◆ WHAT THE TASK ASKS ◆
Give again, word for word, each line below starting at the one that contains "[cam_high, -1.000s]" and ending at the one that contains "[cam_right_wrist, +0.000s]".

◆ GIVEN DATA ◆
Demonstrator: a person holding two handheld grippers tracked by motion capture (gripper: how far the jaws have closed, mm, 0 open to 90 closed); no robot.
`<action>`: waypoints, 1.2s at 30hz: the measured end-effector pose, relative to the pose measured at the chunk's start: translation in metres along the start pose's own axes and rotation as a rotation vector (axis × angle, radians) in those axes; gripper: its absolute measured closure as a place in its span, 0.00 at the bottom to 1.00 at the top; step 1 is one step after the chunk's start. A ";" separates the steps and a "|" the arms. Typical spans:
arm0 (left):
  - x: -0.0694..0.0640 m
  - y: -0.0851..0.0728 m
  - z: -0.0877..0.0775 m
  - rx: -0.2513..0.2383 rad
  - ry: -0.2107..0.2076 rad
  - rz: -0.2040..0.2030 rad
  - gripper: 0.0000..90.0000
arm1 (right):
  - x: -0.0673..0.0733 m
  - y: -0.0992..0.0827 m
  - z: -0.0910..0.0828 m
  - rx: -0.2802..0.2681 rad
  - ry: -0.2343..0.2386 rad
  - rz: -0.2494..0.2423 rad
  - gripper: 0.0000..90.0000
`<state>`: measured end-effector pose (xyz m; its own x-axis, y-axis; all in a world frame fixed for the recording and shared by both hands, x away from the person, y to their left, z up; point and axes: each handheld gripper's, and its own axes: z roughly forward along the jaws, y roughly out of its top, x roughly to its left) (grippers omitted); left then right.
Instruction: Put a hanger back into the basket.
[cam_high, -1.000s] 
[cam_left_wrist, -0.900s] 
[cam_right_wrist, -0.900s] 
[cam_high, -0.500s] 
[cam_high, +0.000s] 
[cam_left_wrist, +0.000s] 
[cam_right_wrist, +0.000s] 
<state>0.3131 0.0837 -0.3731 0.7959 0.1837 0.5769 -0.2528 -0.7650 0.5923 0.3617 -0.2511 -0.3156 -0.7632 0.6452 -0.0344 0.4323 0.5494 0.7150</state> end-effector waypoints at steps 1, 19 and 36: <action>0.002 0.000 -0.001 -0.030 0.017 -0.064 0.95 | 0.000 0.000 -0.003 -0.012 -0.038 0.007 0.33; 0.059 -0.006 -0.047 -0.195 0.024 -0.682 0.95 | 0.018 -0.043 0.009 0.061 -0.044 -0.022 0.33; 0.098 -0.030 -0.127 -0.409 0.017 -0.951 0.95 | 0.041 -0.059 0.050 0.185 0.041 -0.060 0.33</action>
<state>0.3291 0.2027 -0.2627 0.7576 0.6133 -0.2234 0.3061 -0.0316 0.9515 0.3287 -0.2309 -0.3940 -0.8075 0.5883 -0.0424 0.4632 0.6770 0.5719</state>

◆ SOLUTION TO THE EXERCISE ◆
[cam_high, -1.000s] 
[cam_left_wrist, -0.900s] 
[cam_right_wrist, -0.900s] 
[cam_high, -0.500s] 
[cam_high, +0.000s] 
[cam_left_wrist, +0.000s] 
[cam_right_wrist, +0.000s] 

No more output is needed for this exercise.